395 So. 2d 553 | Fla. Dist. Ct. App. | 1980
Henry G. EDMONDSON, Appellant,
v.
Avis Mitchell SWOPE and Nationwide General Insurance Company, Appellees.
District Court of Appeal of Florida, Fifth District.
R.K. Roberson of Roberson & Roberson, Deland, for appellant.
C. Thomas Ferrara, of Pitts, Eubanks & Ross, Deland, for appellees.
WENTWORTH, Associate Judge.
This is an appeal from an order of proration entered pursuant to Section 440.39(3)(a), Florida Statutes (1975). We affirm.
Edmondson, while in the course and scope of his employment with Halifax Cable T.V., was injured in a vehicular accident on July 10, 1976. Edmondson brought suit against the third party tortfeasor, Swope, and his insurer, Nationwide General Insurance Company, for the injuries sustained in the accident. The suit was subsequently settled for $15,000, which was the limit of applicable insurance coverage. Travelers Insurance Company, Halifax's compensation carrier, paid Edmondson a total of $42,191.36. During the pendency of the suit against the third-party tortfeasor, Travelers filed a "Notice of Payment of Compensation and Medical Benefits" for workmen's compensation benefits paid and to be paid to Edmondson. § 440.39(3)(a), F.S. (1975). Edmondson's petition filed in December, 1977, for proration of the settlement proceeds was abated upon Travelers' objection that proration was premature since a final determination of the workmen's compensation benefits due was scheduled for hearing in March, 1978. Travelers subsequently filed amended notices of payment and a petition for proration. The trial court ordered Edmondson to pay Travelers $4,365.22 "per the provisions of Florida Statute 440.39(3)(a)" based upon his finding that Edmondson failed to establish that he did not recover from the third party tortfeasor the full value of his damages because of comparative negligence or the limits of insurance liability and collectibility. The court also denied Edmondson's petition for attorney's fees.

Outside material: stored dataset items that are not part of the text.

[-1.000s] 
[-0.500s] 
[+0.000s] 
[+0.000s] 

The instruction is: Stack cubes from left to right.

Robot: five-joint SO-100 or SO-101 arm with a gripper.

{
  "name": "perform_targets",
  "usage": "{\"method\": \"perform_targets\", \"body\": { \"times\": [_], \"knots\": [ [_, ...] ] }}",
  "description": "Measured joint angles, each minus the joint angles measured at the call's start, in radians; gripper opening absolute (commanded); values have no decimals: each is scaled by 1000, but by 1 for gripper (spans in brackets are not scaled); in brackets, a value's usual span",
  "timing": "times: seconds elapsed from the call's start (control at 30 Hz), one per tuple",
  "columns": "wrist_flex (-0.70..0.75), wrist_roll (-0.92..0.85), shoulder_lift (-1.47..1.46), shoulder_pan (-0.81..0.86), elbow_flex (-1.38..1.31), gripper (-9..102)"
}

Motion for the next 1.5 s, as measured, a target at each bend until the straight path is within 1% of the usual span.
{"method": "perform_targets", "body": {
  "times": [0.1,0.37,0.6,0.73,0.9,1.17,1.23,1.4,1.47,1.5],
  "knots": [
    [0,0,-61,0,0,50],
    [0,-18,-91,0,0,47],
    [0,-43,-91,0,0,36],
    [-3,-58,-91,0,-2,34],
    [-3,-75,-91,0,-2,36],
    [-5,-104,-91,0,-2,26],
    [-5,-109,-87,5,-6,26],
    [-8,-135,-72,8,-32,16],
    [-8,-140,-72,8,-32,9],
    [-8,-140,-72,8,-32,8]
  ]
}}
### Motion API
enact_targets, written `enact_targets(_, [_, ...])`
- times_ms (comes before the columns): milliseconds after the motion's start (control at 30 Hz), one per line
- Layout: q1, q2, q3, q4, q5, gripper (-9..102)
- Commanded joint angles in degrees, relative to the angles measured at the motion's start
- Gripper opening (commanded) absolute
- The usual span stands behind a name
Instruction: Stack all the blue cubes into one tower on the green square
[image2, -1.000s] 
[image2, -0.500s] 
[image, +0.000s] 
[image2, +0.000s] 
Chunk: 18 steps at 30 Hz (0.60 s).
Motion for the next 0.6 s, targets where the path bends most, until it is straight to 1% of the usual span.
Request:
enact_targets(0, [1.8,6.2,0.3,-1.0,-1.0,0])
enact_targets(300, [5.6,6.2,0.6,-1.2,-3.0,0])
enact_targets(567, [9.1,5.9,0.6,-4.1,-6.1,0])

Edmondson asserts that the court erred in failing to equitably distribute the amount recovered. We find no reversible error. Section 440.39(3)(a) provides:
The employer or carrier shall recover 50 percent of what it has paid and future benefits to be paid unless the employee or *554 dependent can demonstrate to the court that he did not recover the full value of damages sustained because of comparative negligence or because of limits of insurance coverage and collectibility. The burden of proof will be upon the employee.
Pursuant thereto, it is clear that Travelers was entitled to recover 50% of what it paid unless Edmondson demonstrated that he did not recover the full value of damages sustained by him because of comparative negligence or because of limits of insurance coverage and collectibility. Maryland Casualty Co. v. Whitley, 375 So. 2d 18 (Fla. 1st DCA 1979); National Ben Franklin Insurance Co. v. Hall, 340 So. 2d 1269 (Fla. 4th DCA 1976); Ramar-Dooley Construction Co. v. Norris, 341 So. 2d 546 (Fla. 2d DCA 1977). Edmondson failed to meet his burden of proof since no evidence was presented as to collectibility. Maryland Casualty Co. v. Whitley, supra. Edmondson's argument that the trial court misapprehended the law since the reimbursement ordered does not represent 50% of what Travelers has paid is unavailing. Edmondson cannot complain of this error because he is not adversely affected, and Travelers has not cross appealed that issue. E.g., McMullen v. Hoofnagle, 106 Fla. 16, 142 So. 598 (1932); Strong v. Clay, 58 So. 2d 435 (Fla. 1952); Golden v. Harrell, 147 So. 2d 350 (Fla. 2d DCA 1962); cert. denied 155 So. 2d 150 (Fla. 1963).
Edmondson's contention that the trial court erred by denying his petition for attorney's fees is also without merit. See Universal Engineering Corporation v. Cartier, 380 So. 2d 1160 (Fla. 3d DCA 1980). Edmondson's other contentions have been considered and have been determined to be without merit.
Accordingly, the order appealed is AFFIRMED.
ROBERT P. SMITH, Jr. and ERVIN, Associate Judges, concur.